> [Instructions for the task] Apart from the pictures, print the data below exactly as given.

> [Recorded information]
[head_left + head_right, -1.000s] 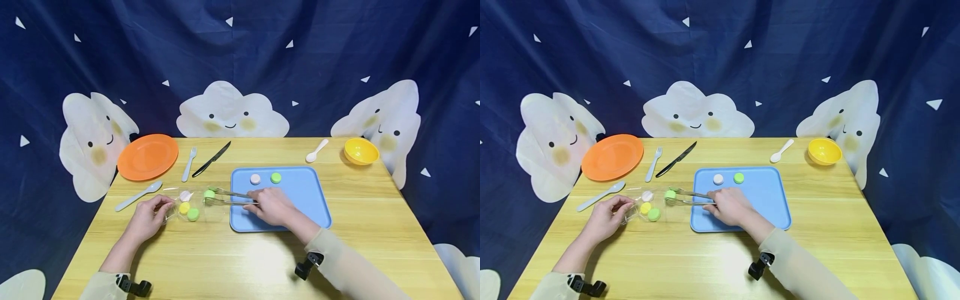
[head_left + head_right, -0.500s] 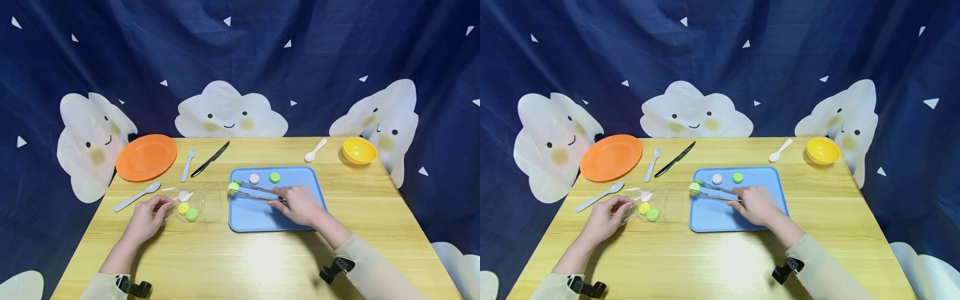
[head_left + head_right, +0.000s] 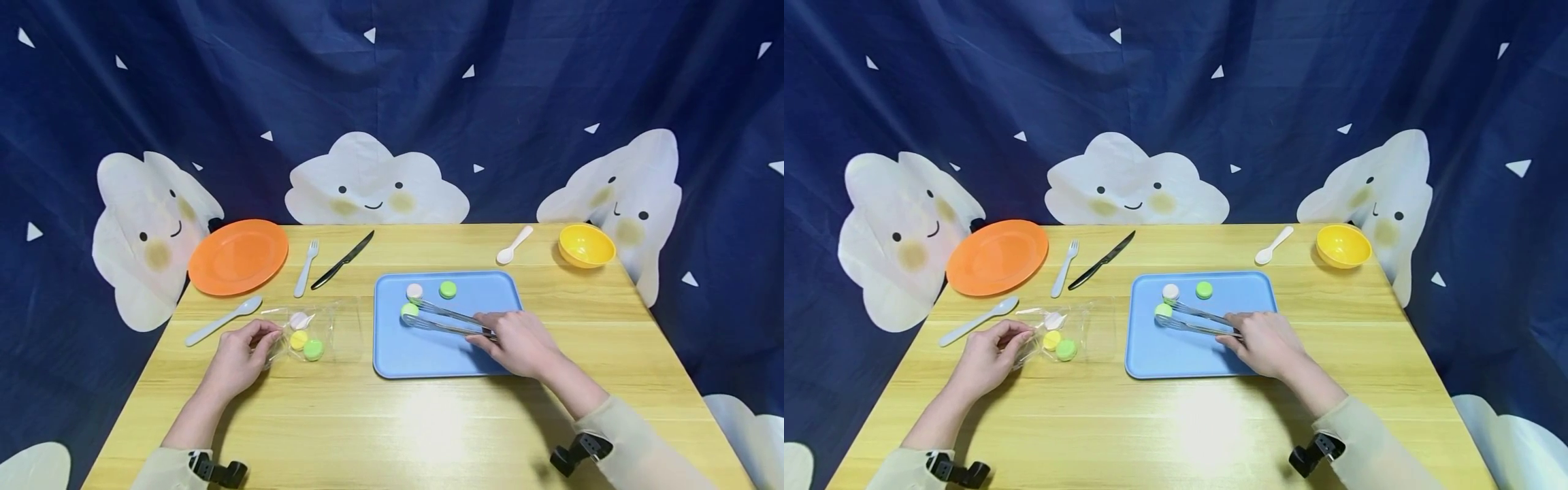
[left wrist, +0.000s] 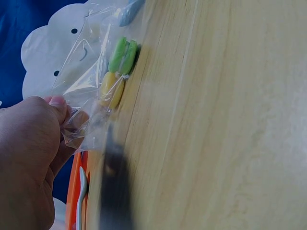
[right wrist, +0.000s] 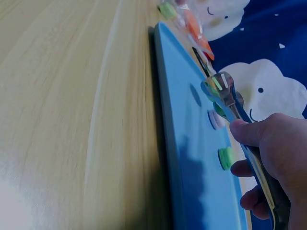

> [Solution to this task]
[head_left + head_right, -1.000s] 
[head_left + head_right, -0.500s] 
[head_left + head_right, +0.000s] 
[left wrist, +0.000s] 
[right wrist, +0.000s] 

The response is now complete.